## PROBLEM TO SOLVE
Would you copy exactly the lines in the data below from the one that has "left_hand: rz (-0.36" through the one that has "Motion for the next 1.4", dropping any pictures?

## WORKING DATA
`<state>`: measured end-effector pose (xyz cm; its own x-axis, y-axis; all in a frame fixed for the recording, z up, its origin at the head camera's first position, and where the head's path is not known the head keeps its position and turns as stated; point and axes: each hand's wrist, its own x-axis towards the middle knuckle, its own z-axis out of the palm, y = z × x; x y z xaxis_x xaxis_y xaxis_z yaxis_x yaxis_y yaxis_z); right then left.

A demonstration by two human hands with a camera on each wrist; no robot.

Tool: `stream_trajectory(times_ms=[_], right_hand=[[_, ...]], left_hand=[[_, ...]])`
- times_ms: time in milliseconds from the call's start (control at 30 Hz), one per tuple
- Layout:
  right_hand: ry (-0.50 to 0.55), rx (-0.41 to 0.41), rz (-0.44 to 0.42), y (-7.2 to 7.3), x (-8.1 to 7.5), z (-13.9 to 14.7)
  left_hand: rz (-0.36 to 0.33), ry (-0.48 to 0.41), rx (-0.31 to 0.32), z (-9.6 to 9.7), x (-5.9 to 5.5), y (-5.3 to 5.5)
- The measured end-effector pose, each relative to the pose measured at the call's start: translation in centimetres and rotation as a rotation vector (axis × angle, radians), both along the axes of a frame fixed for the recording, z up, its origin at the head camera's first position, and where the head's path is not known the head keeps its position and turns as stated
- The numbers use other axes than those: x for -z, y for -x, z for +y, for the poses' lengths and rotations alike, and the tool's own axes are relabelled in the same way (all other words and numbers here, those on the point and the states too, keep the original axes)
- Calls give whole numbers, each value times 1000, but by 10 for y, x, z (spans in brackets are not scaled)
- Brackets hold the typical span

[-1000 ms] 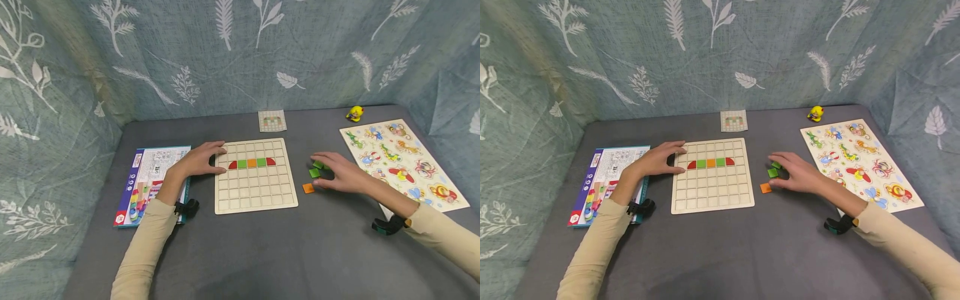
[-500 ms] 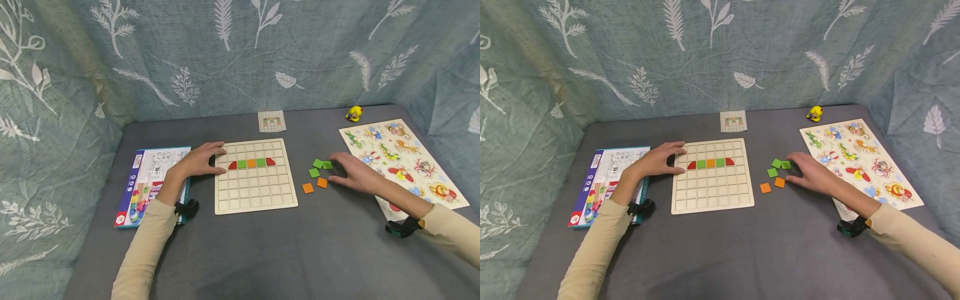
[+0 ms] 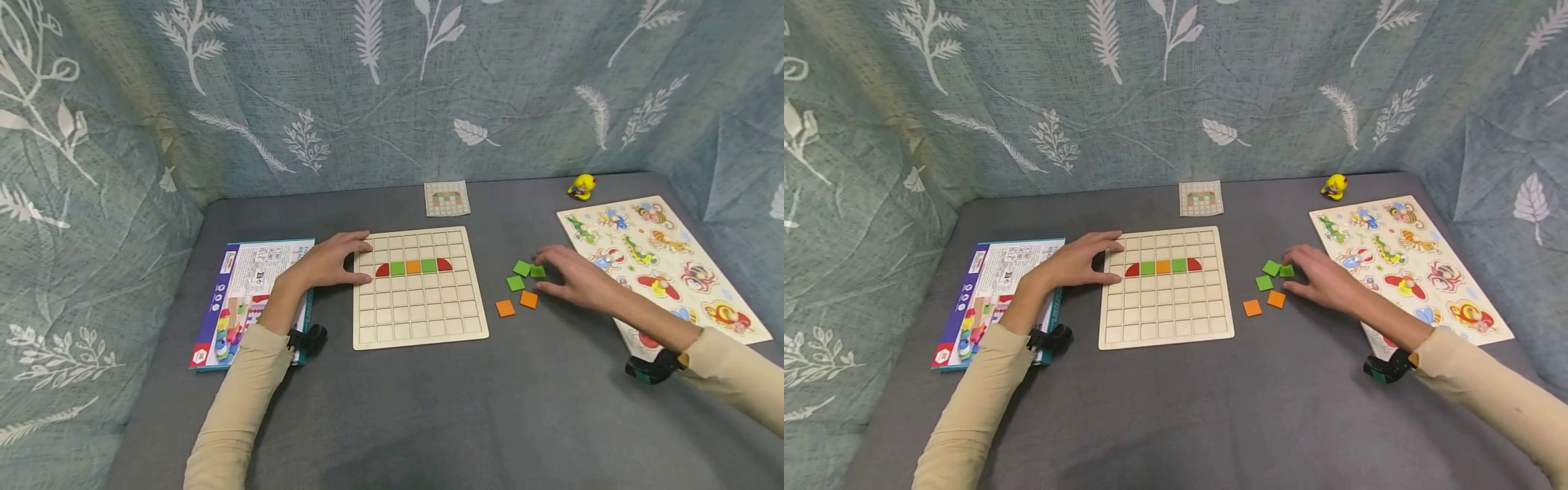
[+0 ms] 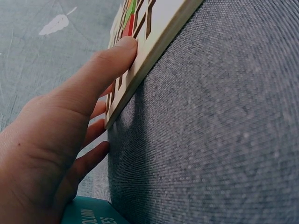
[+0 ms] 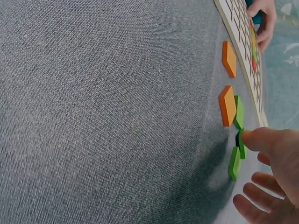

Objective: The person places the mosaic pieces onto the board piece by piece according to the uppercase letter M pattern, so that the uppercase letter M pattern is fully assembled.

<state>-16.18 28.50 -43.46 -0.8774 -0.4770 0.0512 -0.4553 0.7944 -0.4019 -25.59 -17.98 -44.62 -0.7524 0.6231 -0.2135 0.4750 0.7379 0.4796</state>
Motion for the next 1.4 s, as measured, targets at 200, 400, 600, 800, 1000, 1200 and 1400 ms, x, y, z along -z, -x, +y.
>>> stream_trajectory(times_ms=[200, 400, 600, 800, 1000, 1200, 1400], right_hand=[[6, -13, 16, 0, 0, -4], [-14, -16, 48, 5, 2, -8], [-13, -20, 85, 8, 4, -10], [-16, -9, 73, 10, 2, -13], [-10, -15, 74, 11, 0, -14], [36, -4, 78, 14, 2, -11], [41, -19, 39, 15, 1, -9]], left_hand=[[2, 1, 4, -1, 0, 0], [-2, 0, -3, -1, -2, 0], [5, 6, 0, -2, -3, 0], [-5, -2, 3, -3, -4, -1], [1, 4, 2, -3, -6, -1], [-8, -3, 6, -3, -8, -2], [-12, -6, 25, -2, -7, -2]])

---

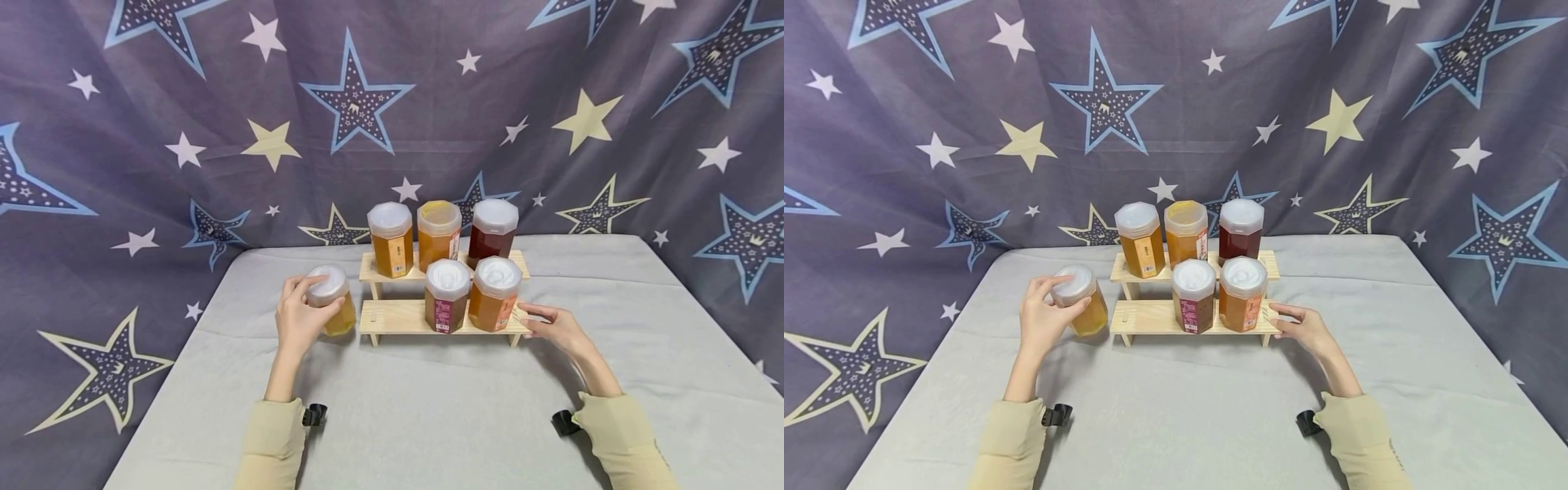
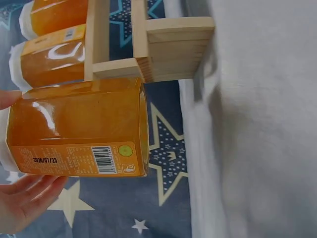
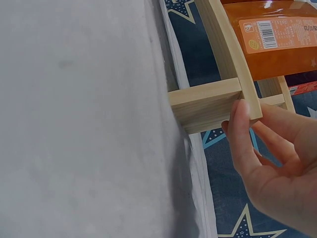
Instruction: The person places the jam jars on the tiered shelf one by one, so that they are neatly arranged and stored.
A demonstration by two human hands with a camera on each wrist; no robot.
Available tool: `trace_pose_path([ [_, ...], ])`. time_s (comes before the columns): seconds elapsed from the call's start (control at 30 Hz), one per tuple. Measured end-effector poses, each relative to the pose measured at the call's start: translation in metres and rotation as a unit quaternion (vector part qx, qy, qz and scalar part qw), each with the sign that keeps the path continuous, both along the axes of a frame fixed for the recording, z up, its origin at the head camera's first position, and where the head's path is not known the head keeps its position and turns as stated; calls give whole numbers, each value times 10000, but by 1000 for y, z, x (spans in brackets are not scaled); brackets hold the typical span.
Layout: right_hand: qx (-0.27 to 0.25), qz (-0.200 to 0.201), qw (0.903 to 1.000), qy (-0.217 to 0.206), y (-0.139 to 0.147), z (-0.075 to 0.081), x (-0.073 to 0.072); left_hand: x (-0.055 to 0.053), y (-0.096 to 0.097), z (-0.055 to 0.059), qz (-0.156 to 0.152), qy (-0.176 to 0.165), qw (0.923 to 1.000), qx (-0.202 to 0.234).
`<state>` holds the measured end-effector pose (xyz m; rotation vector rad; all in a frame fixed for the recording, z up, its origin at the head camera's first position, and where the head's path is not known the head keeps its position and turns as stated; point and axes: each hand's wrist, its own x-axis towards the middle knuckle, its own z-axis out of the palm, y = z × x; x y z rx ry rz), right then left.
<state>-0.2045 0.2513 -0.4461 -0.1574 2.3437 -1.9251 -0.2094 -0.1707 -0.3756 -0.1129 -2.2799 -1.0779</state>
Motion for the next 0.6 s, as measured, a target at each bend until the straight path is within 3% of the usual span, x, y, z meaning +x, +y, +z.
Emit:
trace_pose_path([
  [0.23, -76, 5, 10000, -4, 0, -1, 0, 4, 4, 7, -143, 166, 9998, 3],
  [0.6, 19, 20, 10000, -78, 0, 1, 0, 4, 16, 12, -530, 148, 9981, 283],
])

## SOLUTION FOR THIS TASK
  left_hand: rz (-0.36 to 0.33), ry (-0.48 to 0.41), rx (-0.31 to 0.32), z (-9.6 to 9.7), x (-5.9 to 5.5), y (-5.3 to 5.5)
- The measured end-effector pose, each relative to the pose measured at the call's start: translation in centimetres and rotation as a rotation vector (axis × angle, radians), both along the axes of a frame fixed for the recording, z up, its origin at the head camera's first position, and where the head's path is not known the head keeps its position and turns as stated
- The numbers use other axes than those: x for -z, y for -x, z for +y, for the poses' lengths and rotations alike, and the tool's own axes are relabelled in the same way (all other words and numbers here, those on the point and the states too, keep the original axes)
- Calls give whole numbers, each value times 1000, but by 10 for y, x, z (spans in brackets are not scaled)
- Brackets hold the typical span

[-1000 ms] 
[-500 ms] 
[+0 ms] 
[+0 ms] 
[+0 ms] 

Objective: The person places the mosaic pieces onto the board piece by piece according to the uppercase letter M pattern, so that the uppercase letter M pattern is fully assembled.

<state>-16.18 28.50 -43.46 -0.8774 -0.4770 0.0512 -0.4553 0.7944 -0.4019 -25.59 -17.98 -44.62 -0.7524 0.6231 -0.2135 0.4750 0.7379 0.4796</state>
Motion for the next 1.4 s, as measured, targets at 200, 400, 600, 800, 1000, 1200 and 1400 ms, x, y, z along -z, -x, +y.

Nothing else belongs in this output.